# Your assignment:
Would you return the data exactly as given, except for its pictures?
Data shown section start
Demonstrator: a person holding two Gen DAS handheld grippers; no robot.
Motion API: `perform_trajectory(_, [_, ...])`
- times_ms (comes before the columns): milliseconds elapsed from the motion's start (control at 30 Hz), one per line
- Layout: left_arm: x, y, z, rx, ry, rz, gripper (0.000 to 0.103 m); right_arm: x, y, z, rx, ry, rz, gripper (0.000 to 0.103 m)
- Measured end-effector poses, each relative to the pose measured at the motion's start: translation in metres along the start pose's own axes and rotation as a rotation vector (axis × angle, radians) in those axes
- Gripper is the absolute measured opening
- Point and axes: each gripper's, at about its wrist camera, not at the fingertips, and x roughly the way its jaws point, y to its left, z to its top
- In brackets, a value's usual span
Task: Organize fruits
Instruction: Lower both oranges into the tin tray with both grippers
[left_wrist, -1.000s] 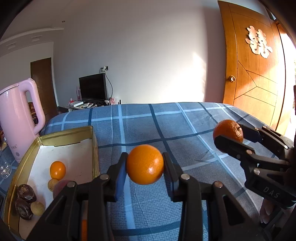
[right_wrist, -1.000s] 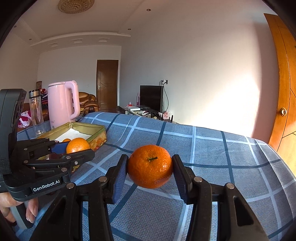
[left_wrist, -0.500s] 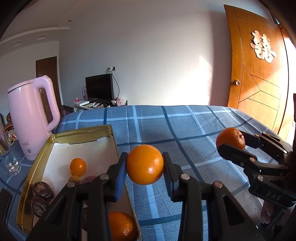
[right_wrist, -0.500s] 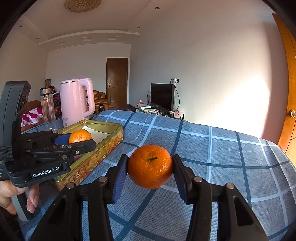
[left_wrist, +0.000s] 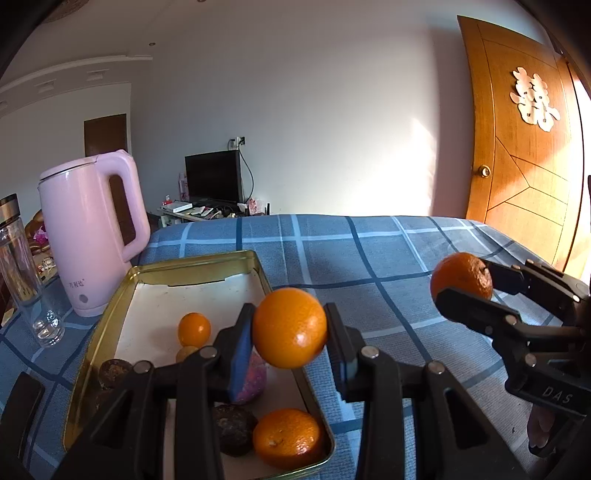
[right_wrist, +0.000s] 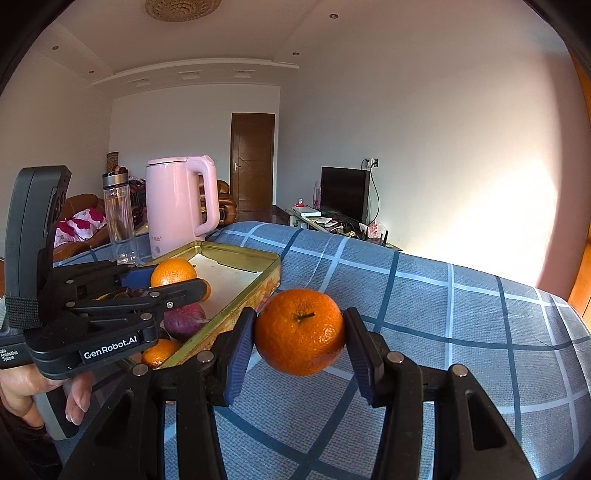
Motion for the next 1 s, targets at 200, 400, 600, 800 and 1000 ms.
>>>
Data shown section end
# Result of this task:
Demonstrator: a person holding two Gen DAS handheld grippers; no robot.
Motion API: `perform_trajectory(_, [_, ...])`
- times_ms (comes before the columns): milliseconds elapsed from the motion's start (control at 30 Hz), one per line
- Layout: left_arm: x, y, z, rx, ry, rz, gripper (0.000 to 0.103 m); right_arm: x, y, z, rx, ry, rz, gripper (0.000 to 0.103 m)
- Measured end-effector poses, each relative to the pose measured at the motion's start: translation in metres along the start pose's own axes and rotation as a rotation vector (axis × angle, radians) in those axes
- Gripper is the absolute measured opening
- Point and axes: each gripper's, at about its wrist camera, not at the fingertips, and x roughly the way its jaws point, y to its left, z to its top
- In brackets, a value's usual span
Task: Organize fruits
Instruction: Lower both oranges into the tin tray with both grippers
[left_wrist, -1.000s] 
[right_wrist, -1.000s] 
[left_wrist, -0.500s] 
[right_wrist, -0.500s] 
[left_wrist, +0.000s] 
[right_wrist, +0.000s] 
Motion for the next 1 s, targets at 200, 400, 600, 800 and 1000 ms.
>>>

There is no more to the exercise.